* _EXERCISE DESCRIPTION_
Reprint the entire listing exactly.

* _RECORDED INFORMATION_
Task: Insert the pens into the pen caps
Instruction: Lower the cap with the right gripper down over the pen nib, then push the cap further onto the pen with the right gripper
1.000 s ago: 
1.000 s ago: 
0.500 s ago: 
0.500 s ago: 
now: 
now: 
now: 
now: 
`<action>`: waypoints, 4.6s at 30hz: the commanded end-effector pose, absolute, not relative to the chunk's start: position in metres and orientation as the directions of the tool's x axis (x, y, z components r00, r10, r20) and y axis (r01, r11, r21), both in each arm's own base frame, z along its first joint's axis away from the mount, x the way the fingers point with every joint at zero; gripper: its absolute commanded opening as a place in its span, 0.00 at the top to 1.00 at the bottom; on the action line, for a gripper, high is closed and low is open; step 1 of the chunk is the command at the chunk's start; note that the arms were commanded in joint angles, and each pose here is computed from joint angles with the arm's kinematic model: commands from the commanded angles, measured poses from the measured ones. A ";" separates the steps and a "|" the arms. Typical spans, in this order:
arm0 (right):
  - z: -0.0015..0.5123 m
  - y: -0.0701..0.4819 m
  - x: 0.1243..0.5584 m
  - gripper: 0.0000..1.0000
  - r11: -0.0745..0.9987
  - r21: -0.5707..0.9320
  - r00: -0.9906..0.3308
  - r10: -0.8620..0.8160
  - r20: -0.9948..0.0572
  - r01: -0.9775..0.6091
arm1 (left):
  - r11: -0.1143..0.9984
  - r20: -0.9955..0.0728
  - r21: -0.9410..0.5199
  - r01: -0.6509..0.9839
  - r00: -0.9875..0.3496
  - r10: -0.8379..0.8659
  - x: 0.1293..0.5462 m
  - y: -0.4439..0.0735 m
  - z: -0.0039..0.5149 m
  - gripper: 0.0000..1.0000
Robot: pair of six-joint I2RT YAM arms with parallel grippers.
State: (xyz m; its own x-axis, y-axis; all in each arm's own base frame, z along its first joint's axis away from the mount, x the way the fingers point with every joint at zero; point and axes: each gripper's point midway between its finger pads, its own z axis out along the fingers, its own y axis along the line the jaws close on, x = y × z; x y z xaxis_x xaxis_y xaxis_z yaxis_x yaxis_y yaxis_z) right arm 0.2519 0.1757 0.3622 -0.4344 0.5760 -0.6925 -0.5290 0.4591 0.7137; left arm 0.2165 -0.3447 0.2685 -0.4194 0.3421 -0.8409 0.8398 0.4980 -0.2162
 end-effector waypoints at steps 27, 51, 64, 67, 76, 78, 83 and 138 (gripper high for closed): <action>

* _RESULT_
Task: Insert the pens into the pen caps
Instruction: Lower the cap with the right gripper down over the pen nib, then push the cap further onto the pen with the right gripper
1.000 s ago: 
1.000 s ago: 
0.500 s ago: 
0.500 s ago: 
now: 
now: 
now: 
now: 
`<action>`: waypoints, 4.6s at 30hz: the commanded end-effector pose, absolute, not relative to the chunk's start: position in metres and orientation as the directions of the tool's x axis (x, y, z components r00, r10, r20) and y axis (r01, r11, r21), both in each arm's own base frame, z along its first joint's axis away from the mount, x the way the fingers point with every joint at zero; gripper: its absolute commanded opening as a place in its span, 0.00 at the top to 1.00 at the bottom; on the action line, for a gripper, high is closed and low is open; step 1 of the chunk is the command at the chunk's start; note that the arms were commanded in joint angles, and each pose here is computed from joint angles with the arm's kinematic model: commands from the commanded angles, measured poses from the measured ones. A ";" separates the steps and a "|" the arms. Typical spans, in this order:
arm0 (right):
  - z: -0.0015..0.5123 m
  - y: -0.0701..0.4819 m
  - x: 0.1243..0.5584 m
  - gripper: 0.0000..1.0000
  - r11: -0.0745..0.9987
  - r21: -0.5707..0.9320
  - r00: -0.9906..0.3308
  - r10: -0.8620..0.8160
  - r20: -0.9948..0.0572
  - r01: -0.9775..0.6091
arm1 (left):
  - r11: -0.1143..0.9984
  - r20: -0.9955..0.0728
  - r21: -0.9410..0.5199
  - r01: -0.6509..0.9839
  - r00: -0.9875..0.3496
  - r10: -0.8379..0.8659
  - x: 0.1293..0.5462 m
  - y: -0.4439..0.0735 m
  - z: -0.0039..0.5149 m
  - gripper: 0.0000..1.0000
Robot: pair of six-joint I2RT YAM arms with parallel grippers.
State: (xyz m; its own x-axis, y-axis; all in each arm's own base frame, z along its first joint's axis away from the mount, x the way the fingers point with every joint at zero; point and axes: each gripper's point midway between its finger pads, its own z axis out along the fingers, its own y axis along the line the jaws close on, x = y × z; x y z xaxis_x xaxis_y xaxis_z yaxis_x yaxis_y yaxis_z) right arm 0.2519 0.1757 0.3622 -0.4344 0.5760 -0.6925 -0.5290 0.4591 0.7137; left arm 0.2165 -0.3447 0.2685 -0.4194 0.3421 -0.8409 0.8398 0.4980 -0.2162
 end-effector waypoints at steps 27, 51, 64, 67, 76, 78, 83 and 138 (gripper high for closed): <action>

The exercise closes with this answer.